◆ TASK TO COMPLETE
What is needed is an exact copy of the line where "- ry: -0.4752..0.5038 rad" appears plus every later line in the material.

◆ COLLECTED MATERIAL
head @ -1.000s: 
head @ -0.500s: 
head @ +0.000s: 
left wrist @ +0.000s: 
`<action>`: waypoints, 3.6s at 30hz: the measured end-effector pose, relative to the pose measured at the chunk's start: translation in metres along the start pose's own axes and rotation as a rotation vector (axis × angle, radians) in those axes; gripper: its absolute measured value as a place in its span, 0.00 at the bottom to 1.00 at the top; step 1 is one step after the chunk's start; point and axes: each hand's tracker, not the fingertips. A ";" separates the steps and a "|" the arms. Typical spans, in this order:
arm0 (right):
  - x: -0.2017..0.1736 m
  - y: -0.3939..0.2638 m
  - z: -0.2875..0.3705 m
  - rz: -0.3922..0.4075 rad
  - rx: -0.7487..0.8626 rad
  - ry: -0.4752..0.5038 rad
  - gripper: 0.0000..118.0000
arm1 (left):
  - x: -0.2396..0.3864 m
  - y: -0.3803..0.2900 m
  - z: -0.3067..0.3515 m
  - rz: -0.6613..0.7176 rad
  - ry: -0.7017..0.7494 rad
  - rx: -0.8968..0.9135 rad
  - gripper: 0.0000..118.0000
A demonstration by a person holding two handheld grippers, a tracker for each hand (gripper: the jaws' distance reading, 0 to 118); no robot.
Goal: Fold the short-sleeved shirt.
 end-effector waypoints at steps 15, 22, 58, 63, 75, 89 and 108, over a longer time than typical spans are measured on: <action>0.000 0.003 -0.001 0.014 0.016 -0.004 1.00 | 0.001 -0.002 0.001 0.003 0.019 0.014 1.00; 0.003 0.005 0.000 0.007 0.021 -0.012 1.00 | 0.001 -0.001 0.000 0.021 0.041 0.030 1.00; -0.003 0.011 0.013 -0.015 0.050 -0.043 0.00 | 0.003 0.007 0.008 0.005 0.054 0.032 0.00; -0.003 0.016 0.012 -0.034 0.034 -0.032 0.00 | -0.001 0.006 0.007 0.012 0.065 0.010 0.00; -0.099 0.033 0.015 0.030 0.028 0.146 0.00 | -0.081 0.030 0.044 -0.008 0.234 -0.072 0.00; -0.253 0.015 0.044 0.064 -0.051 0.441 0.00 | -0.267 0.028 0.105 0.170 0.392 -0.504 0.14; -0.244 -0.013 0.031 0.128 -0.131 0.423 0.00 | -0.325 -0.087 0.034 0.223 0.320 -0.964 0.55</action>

◆ SOLUTION FOR THIS PROBLEM
  - ry: -0.4752..0.5038 rad
  - gripper: 0.0000..118.0000
arm1 (left):
  - x: -0.2396..0.3864 m
  - y: -0.3803..0.2900 m
  - z: -0.3067..0.3515 m
  - rz: -0.6613..0.7176 rad
  - ry: -0.7017..0.7494 rad
  - rx: -0.8968..0.9135 rad
  - gripper: 0.0000..118.0000
A demonstration by a person holding two handheld grippers, a tracker for each hand (gripper: the jaws' distance reading, 0 to 118); no robot.
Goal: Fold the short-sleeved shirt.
 end-effector waypoints at steps 15, 22, 58, 63, 75, 89 and 108, over a longer time than typical spans are measured on: <action>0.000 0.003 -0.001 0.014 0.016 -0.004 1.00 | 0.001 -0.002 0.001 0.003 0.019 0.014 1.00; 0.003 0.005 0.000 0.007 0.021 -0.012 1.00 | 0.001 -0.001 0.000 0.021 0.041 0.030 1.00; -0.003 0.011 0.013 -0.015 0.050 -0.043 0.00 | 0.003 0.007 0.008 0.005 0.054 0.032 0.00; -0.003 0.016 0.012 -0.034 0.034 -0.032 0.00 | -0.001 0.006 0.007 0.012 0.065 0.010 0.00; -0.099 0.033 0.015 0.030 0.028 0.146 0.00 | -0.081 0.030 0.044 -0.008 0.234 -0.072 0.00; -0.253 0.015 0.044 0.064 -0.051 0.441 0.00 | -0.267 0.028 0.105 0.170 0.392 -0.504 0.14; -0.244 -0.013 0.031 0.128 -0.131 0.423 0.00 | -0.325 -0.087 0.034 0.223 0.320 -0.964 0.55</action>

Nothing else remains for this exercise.